• **PROBLEM STATEMENT**
Your copy of the data should match it exactly, except that the pictures are gone.

• **DATA EXCERPTS**
·····

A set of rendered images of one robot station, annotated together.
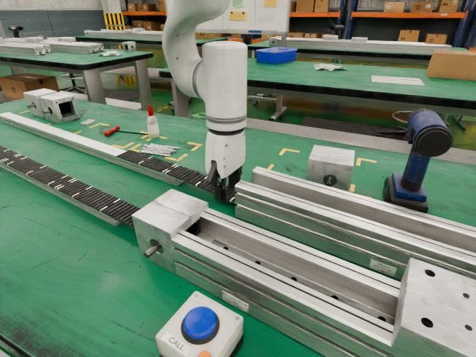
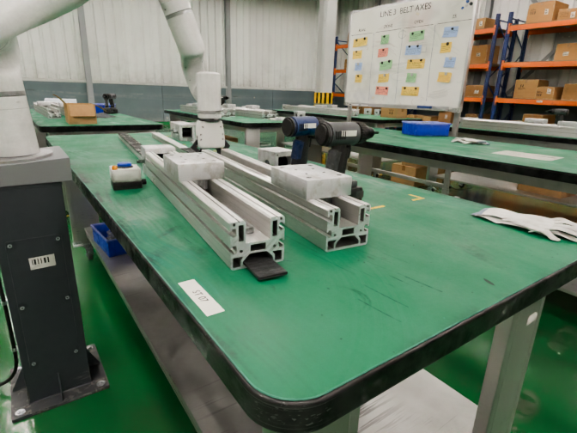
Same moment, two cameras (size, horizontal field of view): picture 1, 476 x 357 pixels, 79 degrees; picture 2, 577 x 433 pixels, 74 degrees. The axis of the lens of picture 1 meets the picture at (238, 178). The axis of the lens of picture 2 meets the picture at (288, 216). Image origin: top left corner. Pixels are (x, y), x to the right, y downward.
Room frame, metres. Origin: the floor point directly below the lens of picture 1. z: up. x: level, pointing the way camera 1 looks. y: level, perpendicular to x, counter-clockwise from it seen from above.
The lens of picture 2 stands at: (-0.54, -0.94, 1.07)
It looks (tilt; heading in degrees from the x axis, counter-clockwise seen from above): 18 degrees down; 29
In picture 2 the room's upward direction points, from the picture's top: 2 degrees clockwise
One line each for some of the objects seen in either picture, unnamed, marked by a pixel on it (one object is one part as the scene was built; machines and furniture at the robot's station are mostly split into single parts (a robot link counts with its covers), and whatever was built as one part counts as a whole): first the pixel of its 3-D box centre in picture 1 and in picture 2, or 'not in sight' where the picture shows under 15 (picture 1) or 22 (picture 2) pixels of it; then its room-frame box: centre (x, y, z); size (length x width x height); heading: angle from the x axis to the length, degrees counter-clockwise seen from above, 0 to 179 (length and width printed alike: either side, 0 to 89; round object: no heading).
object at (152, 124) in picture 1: (151, 121); not in sight; (0.98, 0.30, 0.84); 0.04 x 0.04 x 0.12
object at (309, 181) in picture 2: not in sight; (308, 186); (0.21, -0.57, 0.87); 0.16 x 0.11 x 0.07; 58
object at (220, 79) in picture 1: (223, 78); (208, 91); (0.58, 0.03, 1.06); 0.09 x 0.08 x 0.13; 57
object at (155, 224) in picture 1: (169, 232); (154, 160); (0.40, 0.12, 0.83); 0.12 x 0.09 x 0.10; 148
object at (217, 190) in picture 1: (217, 191); not in sight; (0.55, 0.05, 0.83); 0.03 x 0.03 x 0.07; 58
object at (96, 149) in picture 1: (73, 140); (173, 144); (0.91, 0.56, 0.79); 0.96 x 0.04 x 0.03; 58
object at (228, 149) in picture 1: (227, 147); (209, 132); (0.58, 0.02, 0.92); 0.10 x 0.07 x 0.11; 148
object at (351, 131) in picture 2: not in sight; (348, 163); (0.45, -0.57, 0.89); 0.20 x 0.08 x 0.22; 151

·····

• **RESPONSE FOR THIS EXERCISE**
A set of rendered images of one robot station, annotated together.
Same moment, two cameras (size, horizontal field of view): picture 1, 476 x 357 pixels, 79 degrees; picture 2, 577 x 433 pixels, 74 degrees. The axis of the lens of picture 1 meets the picture at (238, 178). The axis of the lens of picture 2 meets the picture at (288, 216). Image origin: top left corner. Pixels are (x, y), x to the right, y downward.
Room frame, metres. Origin: the floor point directly below the lens of picture 1. z: up. x: level, pointing the way camera 1 looks. y: level, perpendicular to x, counter-clockwise from it seen from above.
The lens of picture 2 stands at: (-0.54, -0.94, 1.07)
It looks (tilt; heading in degrees from the x axis, counter-clockwise seen from above): 18 degrees down; 29
In picture 2 the room's upward direction points, from the picture's top: 2 degrees clockwise
One line each for some of the objects seen in either picture, unnamed, marked by a pixel on it (one object is one part as the scene was built; machines and furniture at the robot's station are mostly split into single parts (a robot link counts with its covers), and whatever was built as one part counts as a whole): first the pixel of its 3-D box centre in picture 1 and in picture 2, or 'not in sight' where the picture shows under 15 (picture 1) or 22 (picture 2) pixels of it; then its room-frame box: centre (x, y, z); size (length x width x height); heading: angle from the x axis to the length, degrees counter-clockwise seen from above, 0 to 179 (length and width printed alike: either side, 0 to 89; round object: no heading).
object at (152, 124) in picture 1: (151, 121); not in sight; (0.98, 0.30, 0.84); 0.04 x 0.04 x 0.12
object at (309, 181) in picture 2: not in sight; (308, 186); (0.21, -0.57, 0.87); 0.16 x 0.11 x 0.07; 58
object at (220, 79) in picture 1: (223, 78); (208, 91); (0.58, 0.03, 1.06); 0.09 x 0.08 x 0.13; 57
object at (155, 224) in picture 1: (169, 232); (154, 160); (0.40, 0.12, 0.83); 0.12 x 0.09 x 0.10; 148
object at (217, 190) in picture 1: (217, 191); not in sight; (0.55, 0.05, 0.83); 0.03 x 0.03 x 0.07; 58
object at (96, 149) in picture 1: (73, 140); (173, 144); (0.91, 0.56, 0.79); 0.96 x 0.04 x 0.03; 58
object at (228, 149) in picture 1: (227, 147); (209, 132); (0.58, 0.02, 0.92); 0.10 x 0.07 x 0.11; 148
object at (351, 131) in picture 2: not in sight; (348, 163); (0.45, -0.57, 0.89); 0.20 x 0.08 x 0.22; 151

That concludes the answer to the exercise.